22.02.10
Société
Reportage
Aux Diaconesses, à Paris : "Le patient est notre guide"
"Partie très calmement. Famille en pleurs", "Sans réaction depuis ce matin. Après l'avoir tourné, le patient s'est éteint". Jamais dans le service de soins palliatifs du groupe hospitalier Diaconesses-Croix-Saint-Simon, à Paris, le personnel n'oublie de remplir le "cahier de décès" qui permettra à qui veut d'en connaître les circonstances. Un procédé rare, et pourtant utile. Comme les "cérémonies du souvenir", organisées deux fois l'an et où sont conviés les proches de toute personne morte à l'hôpital.
Sur 250 à 300 décès par an, 200 ont lieu dans cette unité ; 200 sur 240 admissions. La durée médiane de séjour y est de onze jours, mais chaque cas est particulier. Dominique Minguet, infirmière, se souvient ainsi de ce patient "la veille en partance" qui s'est réveillé un matin en disant : "J'ai faim."
Le service, qui compte quinze lits, reçoit 1 700 demandes de prise en charge par an. Il faut faire des choix. "Nous tenons compte des douleurs rebelles ou des difficultés à respirer, mais aussi de la détresse morale", explique le docteur Dominique Karoui.
Séances de lecture
Le service accueille en priorité les malades venus directement de leur domicile, parce que ceux déjà hospitalisés ailleurs sont suivis par des médecins, même si les conditions d'écoute ne sont pas toujours idéales. Parce que les personnes qui accompagnent le "départ" d'un proche à leur domicile peuvent aussi être en danger. Comme souvent les femmes âgées restant auprès de leur mari.
La priorité va aussi aux personnes isolées, comme les SDF, et aux parents en fin de vie d'enfants en bas âge. Ce samedi, on en entend d'ailleurs rire dans le couloir aux couleurs vives.
Chaque semaine, le personnel participe à des groupes de parole, indispensables. Les arrivées des patients sont en effet souvent d'une grande violence, car beaucoup n'ont pas été tenus au courant de leur orientation en soins palliatifs. Il faut alors comprendre s'ils veulent connaître ou non la vérité. "Il n'y a pas de bonne mort. Chaque patient est notre guide", résume Marina Benouaich, une autre infirmière.

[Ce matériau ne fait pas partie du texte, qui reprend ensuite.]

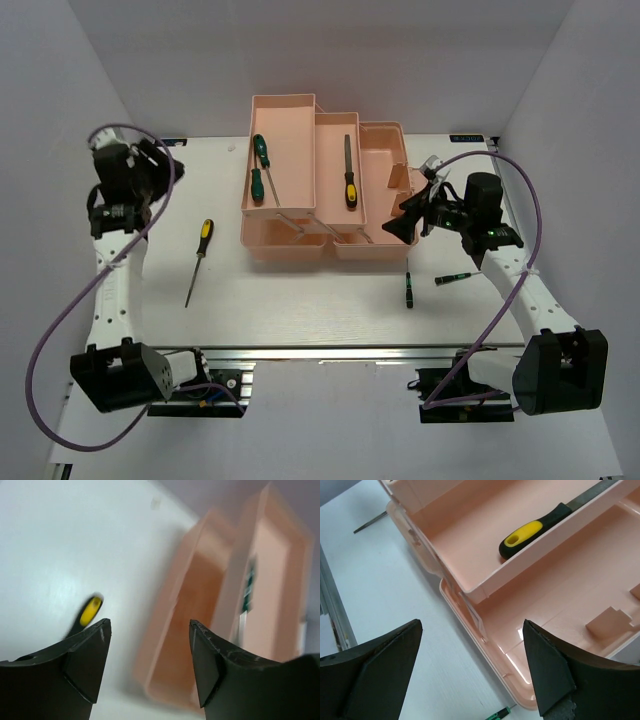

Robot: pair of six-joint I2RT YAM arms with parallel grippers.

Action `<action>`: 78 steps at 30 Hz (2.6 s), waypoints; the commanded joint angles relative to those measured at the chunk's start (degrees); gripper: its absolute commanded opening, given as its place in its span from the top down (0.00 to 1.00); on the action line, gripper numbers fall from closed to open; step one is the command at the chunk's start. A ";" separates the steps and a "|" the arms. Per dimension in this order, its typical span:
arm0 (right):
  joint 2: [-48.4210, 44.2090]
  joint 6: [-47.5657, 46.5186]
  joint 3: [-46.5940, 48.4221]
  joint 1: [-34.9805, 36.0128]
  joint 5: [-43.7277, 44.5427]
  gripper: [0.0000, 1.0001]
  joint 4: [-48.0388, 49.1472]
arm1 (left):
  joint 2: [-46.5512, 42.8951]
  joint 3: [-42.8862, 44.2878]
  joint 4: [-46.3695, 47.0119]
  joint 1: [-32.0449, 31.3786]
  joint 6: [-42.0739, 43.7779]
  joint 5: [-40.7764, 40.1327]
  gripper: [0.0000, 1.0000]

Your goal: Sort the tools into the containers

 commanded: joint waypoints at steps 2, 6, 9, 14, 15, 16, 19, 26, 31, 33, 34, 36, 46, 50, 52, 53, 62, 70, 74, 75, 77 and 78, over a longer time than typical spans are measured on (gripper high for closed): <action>0.33 -7.01 2.39 -0.23 -4.66 0.15 -3.24 | 0.03 -12.89 -1.63 -1.52 6.03 0.39 0.26; 1.38 -12.45 3.09 -0.23 -6.86 0.32 -7.10 | 2.31 -20.10 3.21 -0.90 12.42 -2.68 0.26; 3.40 -13.87 4.06 -0.14 -8.45 0.62 -10.18 | 7.58 -21.78 4.89 -0.90 16.39 -4.00 0.26; 3.14 -14.13 3.10 -0.23 -7.04 0.55 -10.63 | 12.33 -26.17 11.37 -0.90 20.43 -3.04 0.26; 3.05 -14.22 2.92 -0.23 -6.87 0.54 -10.81 | 12.77 -26.70 12.18 -0.90 21.05 -3.04 0.26; 3.05 -14.48 2.83 -0.14 -6.52 0.53 -11.25 | 13.39 -27.14 12.79 -0.90 21.41 -2.69 0.25; 3.05 -14.57 2.48 -0.14 -6.34 0.51 -11.51 | 15.23 -28.37 15.17 -0.90 22.99 -1.46 0.26; 4.45 -13.87 3.18 -0.23 -6.60 0.49 -11.69 | 19.37 -27.94 19.21 -1.51 23.61 -1.81 0.26; 4.63 -13.69 3.44 -0.23 -6.25 0.48 -11.86 | 22.44 -25.92 19.48 -3.53 25.98 -4.09 0.28; 4.55 -13.69 3.36 -0.23 -5.99 0.48 -11.86 | 24.28 -24.95 18.95 -4.49 26.86 -6.20 0.30; 4.46 -13.69 3.27 -0.23 -5.73 0.48 -11.86 | 24.81 -24.86 19.04 -4.76 26.95 -6.46 0.30; 4.19 -13.69 3.09 -0.23 -5.55 0.48 -11.86 | 25.70 -25.03 19.13 -5.03 27.12 -6.38 0.33; 4.11 -12.20 3.09 -0.41 -5.37 0.48 -10.29 | 20.87 -30.83 18.08 -5.55 27.30 -8.31 0.51; 4.72 -11.59 3.53 -0.41 -5.81 0.48 -9.93 | 19.20 -33.12 17.72 -5.82 27.04 -8.93 0.64; 4.98 -11.23 4.14 -0.41 -6.16 0.48 -9.84 | 18.41 -33.21 16.50 -5.73 26.42 -8.66 0.73; 4.99 -11.06 4.32 -0.41 -6.25 0.48 -9.76 | 17.88 -33.30 16.32 -5.99 25.81 -8.58 0.79; 4.72 -9.74 4.32 -0.41 -6.43 0.47 -9.23 | 6.48 -29.01 10.35 -6.17 18.17 -5.15 0.99; 4.63 -8.68 4.23 -0.41 -6.51 0.47 -8.61 | -5.23 -26.71 4.10 -6.17 10.62 1.79 1.00; 4.72 -8.68 4.59 -0.49 -5.81 0.50 -8.70 | -14.54 -25.39 3.04 -6.26 7.09 4.78 1.00; 4.72 -8.68 4.76 -0.41 -5.38 0.53 -8.79 | -16.56 -25.04 3.65 -6.17 6.13 6.96 1.00; 4.98 -8.51 4.94 -0.41 -4.50 0.88 -9.14 | -21.49 -23.90 7.51 -6.17 3.40 10.65 1.00; 4.99 -7.99 5.20 -0.41 -3.71 1.00 -9.23 | -22.37 -23.63 11.18 -6.26 2.09 14.76 1.00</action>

Denise Barbeyer, 96 ans, sait parfaitement où elle est. Atteinte d'un cancer, elle semble sereine : "Je suis d'accord pour tous les soins, y compris ceux qui risquent de me raccourcir un peu l'existence." "J'aime la vie, à condition qu'elle soit consciente", précise-t-elle. La vieille dame apprécie l'attention de tous les instants qu'on lui porte, et que des bénévoles lui fassent la lecture - "L'Evangile au risque de la psychanalyse, de Dolto, Anouilh et aussi Giraudoux". Il y a là aussi les proches d'une femme arrivée il y a trois jours. Ils voulaient tout faire pour qu'elle reste chez elle, mais après un week-end passé dans "d'atroces douleurs et une détresse énorme", ils ont fait une demande de prise en charge, raconte l'une d'eux. Une médecin généraliste qui se dit rassurée que la malade soit là où l'on sait vraiment suivre le patient d'un point de vue "médicamenteux et psychologique".

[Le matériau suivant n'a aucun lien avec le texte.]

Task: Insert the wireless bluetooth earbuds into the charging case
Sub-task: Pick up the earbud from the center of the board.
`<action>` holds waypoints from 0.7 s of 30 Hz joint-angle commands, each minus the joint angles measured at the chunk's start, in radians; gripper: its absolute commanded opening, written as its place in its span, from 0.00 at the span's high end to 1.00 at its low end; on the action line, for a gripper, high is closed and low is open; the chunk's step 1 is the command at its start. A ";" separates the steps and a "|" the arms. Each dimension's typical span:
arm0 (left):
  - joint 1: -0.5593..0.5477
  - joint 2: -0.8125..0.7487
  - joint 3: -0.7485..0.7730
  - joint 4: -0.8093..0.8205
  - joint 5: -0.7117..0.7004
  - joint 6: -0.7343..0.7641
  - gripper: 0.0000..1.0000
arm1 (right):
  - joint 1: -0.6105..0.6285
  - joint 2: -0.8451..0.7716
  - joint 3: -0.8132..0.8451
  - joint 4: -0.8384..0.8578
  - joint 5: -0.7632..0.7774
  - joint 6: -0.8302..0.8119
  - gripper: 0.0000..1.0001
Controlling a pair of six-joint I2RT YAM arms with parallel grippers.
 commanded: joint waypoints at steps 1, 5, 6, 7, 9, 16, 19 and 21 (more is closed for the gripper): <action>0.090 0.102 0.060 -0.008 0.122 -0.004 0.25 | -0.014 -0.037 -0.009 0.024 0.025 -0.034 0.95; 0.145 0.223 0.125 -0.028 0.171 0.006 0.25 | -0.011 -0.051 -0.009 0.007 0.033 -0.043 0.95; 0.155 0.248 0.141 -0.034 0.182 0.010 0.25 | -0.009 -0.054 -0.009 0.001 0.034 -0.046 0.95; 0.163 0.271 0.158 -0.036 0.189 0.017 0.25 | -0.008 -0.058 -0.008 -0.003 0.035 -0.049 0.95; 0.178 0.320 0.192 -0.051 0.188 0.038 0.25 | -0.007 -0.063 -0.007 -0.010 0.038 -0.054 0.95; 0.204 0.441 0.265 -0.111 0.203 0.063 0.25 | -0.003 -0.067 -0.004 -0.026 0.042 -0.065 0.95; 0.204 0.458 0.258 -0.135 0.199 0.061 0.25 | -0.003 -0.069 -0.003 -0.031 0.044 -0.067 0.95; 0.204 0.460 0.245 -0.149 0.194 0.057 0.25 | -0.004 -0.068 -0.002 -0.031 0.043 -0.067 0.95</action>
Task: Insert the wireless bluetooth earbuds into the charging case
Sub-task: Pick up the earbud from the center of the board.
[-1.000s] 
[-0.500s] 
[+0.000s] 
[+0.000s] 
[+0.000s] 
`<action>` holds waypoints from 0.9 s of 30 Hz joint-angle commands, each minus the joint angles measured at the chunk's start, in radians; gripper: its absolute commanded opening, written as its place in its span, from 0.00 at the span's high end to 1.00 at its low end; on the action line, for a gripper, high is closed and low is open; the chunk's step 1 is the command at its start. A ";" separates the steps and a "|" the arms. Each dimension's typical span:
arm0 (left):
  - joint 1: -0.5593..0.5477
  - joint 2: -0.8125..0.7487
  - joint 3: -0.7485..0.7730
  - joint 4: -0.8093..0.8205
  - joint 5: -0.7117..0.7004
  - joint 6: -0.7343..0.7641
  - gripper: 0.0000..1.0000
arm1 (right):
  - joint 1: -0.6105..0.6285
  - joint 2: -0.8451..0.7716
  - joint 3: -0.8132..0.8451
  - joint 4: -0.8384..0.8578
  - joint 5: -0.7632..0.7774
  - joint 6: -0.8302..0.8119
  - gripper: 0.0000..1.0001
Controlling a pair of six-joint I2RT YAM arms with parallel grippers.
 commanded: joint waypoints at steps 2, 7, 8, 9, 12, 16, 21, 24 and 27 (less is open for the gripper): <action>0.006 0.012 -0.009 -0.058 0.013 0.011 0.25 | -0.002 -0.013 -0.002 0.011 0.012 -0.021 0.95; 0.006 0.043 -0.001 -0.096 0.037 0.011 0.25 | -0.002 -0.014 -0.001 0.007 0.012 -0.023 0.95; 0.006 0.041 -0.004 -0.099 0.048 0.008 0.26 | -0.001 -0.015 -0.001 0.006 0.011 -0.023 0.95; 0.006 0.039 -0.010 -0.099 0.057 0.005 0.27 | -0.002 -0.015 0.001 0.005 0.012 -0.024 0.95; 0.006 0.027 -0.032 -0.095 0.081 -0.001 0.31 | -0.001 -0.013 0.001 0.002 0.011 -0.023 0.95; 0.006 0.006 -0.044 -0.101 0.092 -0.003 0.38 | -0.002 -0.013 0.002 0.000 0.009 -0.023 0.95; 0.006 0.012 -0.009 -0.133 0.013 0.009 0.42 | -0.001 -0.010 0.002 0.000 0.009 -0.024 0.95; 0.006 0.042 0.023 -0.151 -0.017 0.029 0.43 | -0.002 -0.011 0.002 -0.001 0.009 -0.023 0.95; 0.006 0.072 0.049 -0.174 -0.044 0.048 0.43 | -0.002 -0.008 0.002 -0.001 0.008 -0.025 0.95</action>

Ici, les visites sont autorisées 24 heures sur 24, et en se débrouillant, on arrive à coucher parfois jusqu'à quatre proches pour la nuit, le moment le plus angoissant. Après un décès, une chambre est toujours laissée vide le temps d'une nuit. Un laps de temps indispensable au personnel. Tout cela a un coût, mais le service est à l'équilibre, grâce à l'activité soutenue qu'a permis la mise en place d'un lit d'urgence qui facilite les roulements.
Le directeur de l'hôpital, Philippe Pucheu, ne pense pas possible et nécessaire de généraliser ces pratiques "Il n'y a pas de bons et de mauvais services. Chacun fait selon sa fonction. Mais une meilleure organisation et la transmission de la culture d'accompagnement pourraient permettre des améliorations dans les hôpitaux, et même plus généralement." L'équipe réfléchit à impliquer médecins de ville et maisons de retraite, car elle juge certaines situations de décès inacceptables. Comme ces morts dans les couloirs des urgences de personnes en fin de vie, dont le "départ" pouvait être anticipé.
Laetitia Clavreul
Article paru dans l'édition du 23.02.10.